Von dem in Inschrift C sich E. Becklÿ nennenden Maler sind mit gleicher Signatur mehrere Fürsten-, Adeligen- und Gelehrtenbildnisse in Braunschweig-Wolfenbüttel und im Harzraum nachweisbar. Das Helmstedter Bild ist dem Œuvre Becklys bisher nicht zugewiesen worden4). Es wurde – wie andere Bilder Becklys auch – in Braunschweig von dem Kupferstecher Anton August Beck (1713–1787)5) zu einem Stich verarbeitet6).

Anmerkungen

  1. Frdl. Auskunft des Leiters der Ehem. Universitätsbibliothek Helmstedt, Herrn R. Volkmann.

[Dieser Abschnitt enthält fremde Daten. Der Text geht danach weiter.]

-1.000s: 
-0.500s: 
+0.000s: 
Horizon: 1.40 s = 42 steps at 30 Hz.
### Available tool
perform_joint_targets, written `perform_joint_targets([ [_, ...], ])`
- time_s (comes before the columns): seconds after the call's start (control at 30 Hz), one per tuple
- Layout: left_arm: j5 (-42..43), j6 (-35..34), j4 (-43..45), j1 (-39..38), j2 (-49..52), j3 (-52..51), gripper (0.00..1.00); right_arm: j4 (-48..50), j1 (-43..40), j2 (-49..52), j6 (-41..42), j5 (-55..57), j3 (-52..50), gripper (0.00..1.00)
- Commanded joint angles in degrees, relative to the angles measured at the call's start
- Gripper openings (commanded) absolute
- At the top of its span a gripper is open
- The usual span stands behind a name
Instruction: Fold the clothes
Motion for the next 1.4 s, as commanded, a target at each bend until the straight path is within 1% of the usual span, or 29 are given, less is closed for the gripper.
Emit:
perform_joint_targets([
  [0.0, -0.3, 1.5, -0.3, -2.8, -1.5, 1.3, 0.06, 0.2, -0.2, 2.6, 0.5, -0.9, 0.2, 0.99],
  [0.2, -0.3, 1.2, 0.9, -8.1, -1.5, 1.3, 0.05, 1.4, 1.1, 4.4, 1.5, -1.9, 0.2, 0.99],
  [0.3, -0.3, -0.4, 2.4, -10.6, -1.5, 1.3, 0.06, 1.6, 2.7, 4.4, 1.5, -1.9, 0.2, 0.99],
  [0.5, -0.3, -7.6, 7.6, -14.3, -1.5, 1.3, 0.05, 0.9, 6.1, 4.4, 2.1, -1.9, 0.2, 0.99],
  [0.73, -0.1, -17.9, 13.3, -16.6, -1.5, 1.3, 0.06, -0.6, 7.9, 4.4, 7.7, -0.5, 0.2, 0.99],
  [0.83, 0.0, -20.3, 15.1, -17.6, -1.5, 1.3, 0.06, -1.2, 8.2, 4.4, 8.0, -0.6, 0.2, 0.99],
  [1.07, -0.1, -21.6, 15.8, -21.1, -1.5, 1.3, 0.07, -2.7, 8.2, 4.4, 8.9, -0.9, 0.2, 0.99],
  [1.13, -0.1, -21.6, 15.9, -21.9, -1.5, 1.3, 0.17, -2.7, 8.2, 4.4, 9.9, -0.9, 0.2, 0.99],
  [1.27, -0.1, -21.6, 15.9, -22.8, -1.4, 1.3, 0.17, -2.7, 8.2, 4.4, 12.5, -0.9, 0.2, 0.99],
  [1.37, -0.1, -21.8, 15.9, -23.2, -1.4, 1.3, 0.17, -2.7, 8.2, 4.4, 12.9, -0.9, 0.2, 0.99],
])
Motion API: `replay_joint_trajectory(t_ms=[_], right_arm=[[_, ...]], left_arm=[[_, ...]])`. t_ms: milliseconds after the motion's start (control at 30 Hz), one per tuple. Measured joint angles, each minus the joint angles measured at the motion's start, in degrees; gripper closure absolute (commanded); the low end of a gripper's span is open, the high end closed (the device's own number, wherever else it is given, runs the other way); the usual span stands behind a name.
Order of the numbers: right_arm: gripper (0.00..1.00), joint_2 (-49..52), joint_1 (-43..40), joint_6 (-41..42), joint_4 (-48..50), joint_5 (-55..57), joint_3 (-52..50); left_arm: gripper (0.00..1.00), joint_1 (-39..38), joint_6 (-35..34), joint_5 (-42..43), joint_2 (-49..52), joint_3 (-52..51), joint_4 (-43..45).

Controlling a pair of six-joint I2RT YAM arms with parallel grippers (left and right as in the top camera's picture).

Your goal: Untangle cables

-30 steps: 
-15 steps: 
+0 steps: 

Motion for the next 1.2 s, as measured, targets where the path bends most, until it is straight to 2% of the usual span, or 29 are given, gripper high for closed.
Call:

  2. Lebensdaten nach ADB 29, S. 361f. (Verfasser P. Zimmermann). Vgl. auch Ahrens, Lehrkräfte, S. 197f.
  3. Zuerst in: Franz, sonst Gregorius Rothfischers .. Nachricht von seinem Uebergange von der Roemischen zu der Evangelischen Kirche .. zu Steuer der Wahrheit aufgesetzt .. Leipzig/Wolfenbüttel 1752, HAB Wolfenbüttel TS 43. Rothfischer läßt noch mindestens drei Fortsetzungen – Fortsetzung der Nachricht, Anhang zur Nachricht, Erste Nachlese zur Nachricht – erscheinen. Eine anonyme Dokumentation der Kontroverse erschien 1754 in Frankfurt und Leipzig unter dem Titel: Critische .. Nachricht und Beurtheilung der ueber den Uebergang des .. Franz Rothfischer von der Roemisch-Catholischen zur Evangelisch-Lutherischen Kirche sowohl von Ihme als fuer= und wider Ihn hervorkommenden .. Schriften. Sie listet in einem Titelverzeichnis zwanzig Veröffentlichungen zu dem Fall auf, vgl. ebenda, S. 21, Exemplar HAB Wolfenbüttel Tm 396.

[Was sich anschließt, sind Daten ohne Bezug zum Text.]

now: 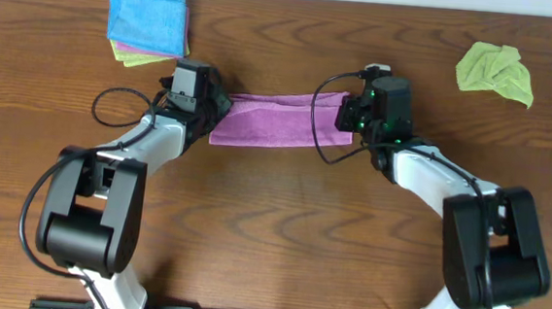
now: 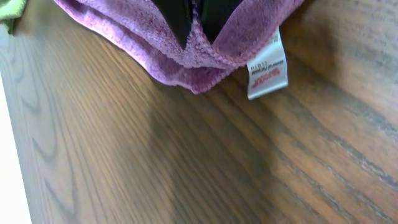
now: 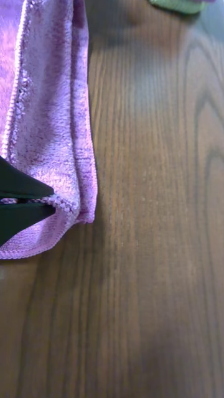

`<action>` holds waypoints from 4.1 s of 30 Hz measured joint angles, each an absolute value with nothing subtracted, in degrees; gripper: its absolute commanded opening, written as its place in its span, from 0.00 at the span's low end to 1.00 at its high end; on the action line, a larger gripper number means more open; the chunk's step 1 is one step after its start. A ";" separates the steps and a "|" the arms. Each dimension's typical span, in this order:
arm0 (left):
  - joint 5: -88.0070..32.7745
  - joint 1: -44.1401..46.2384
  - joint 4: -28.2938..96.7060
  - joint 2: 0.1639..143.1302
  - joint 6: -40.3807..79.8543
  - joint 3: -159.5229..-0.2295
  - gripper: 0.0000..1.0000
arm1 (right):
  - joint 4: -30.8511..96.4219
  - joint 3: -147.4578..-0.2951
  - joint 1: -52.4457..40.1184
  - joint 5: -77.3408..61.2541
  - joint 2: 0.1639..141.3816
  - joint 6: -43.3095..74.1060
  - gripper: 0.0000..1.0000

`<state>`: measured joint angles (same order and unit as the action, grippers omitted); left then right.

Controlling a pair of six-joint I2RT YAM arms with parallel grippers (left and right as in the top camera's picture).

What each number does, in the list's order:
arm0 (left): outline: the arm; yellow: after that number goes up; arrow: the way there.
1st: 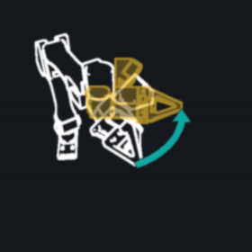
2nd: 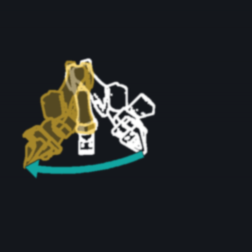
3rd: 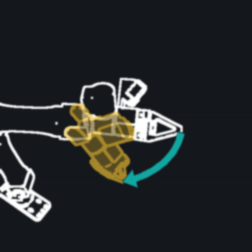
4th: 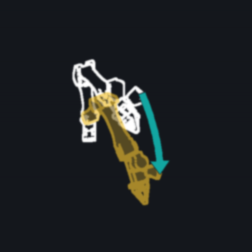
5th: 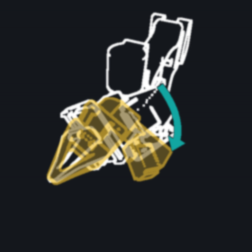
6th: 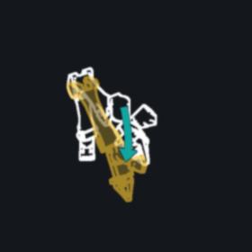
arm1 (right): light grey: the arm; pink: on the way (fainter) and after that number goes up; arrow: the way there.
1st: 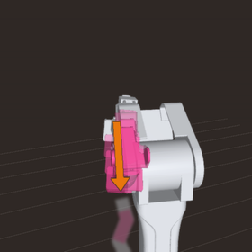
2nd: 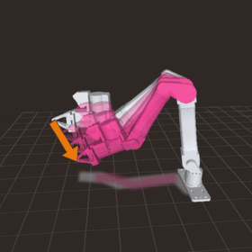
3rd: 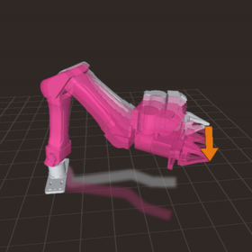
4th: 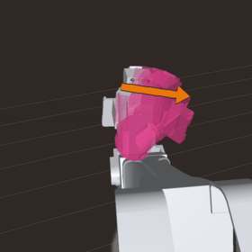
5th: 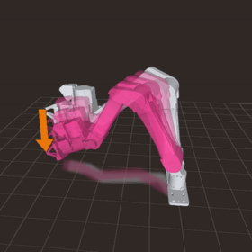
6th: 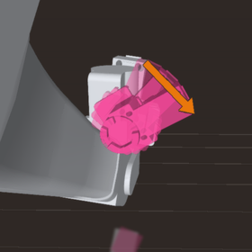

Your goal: Fold the cloth

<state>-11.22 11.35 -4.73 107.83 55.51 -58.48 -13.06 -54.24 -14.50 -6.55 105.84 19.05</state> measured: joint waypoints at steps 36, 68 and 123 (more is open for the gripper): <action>-7.27 11.11 -11.81 111.13 47.92 -58.48 0.81 | -16.14 -54.24 -14.50 -5.80 108.42 20.82 0.58; -9.85 11.73 0.80 105.23 45.58 -58.46 0.06 | 8.12 -54.26 -9.43 -19.75 97.45 50.54 0.99; -10.44 11.73 1.50 109.51 46.68 -58.46 0.06 | -25.61 -54.52 -11.90 -30.13 112.86 47.70 0.01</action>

  4. Zu Beckly mit Werkverzeichnis Saur, Künstlerlexikon, Bd. 8, S. 186. Vgl. auch Thieme/Becker, Bd. 3, S. 155.
  5. Zu ihm Thieme/Becker, Bd. 3, S. 136.
  6. Er ist abgebildet bei Mortzfeld, Porträtsammlung, A 18033. Die Unterschriften lauten E. Beckly pinx. und A. A. Beck sc. Brunsv. Übernommen wurde nur die Personendarstellung, im übrigen hat der Stich einen detailreich gearbeiteten Hintergrund und Zutaten wie Wappen und Kartusche mit langer, personenbezogener Inschrift. Inschrift B fehlt, das Buch in der Rechten Rothfischers ist nur leicht geöffnet.

Zitierhinweis:
DI 61, Stadt Helmstedt, Nr. 487 (Ingrid Henze), in: www.inschriften.net, urn:nbn:de:0238-di061g011k0048703.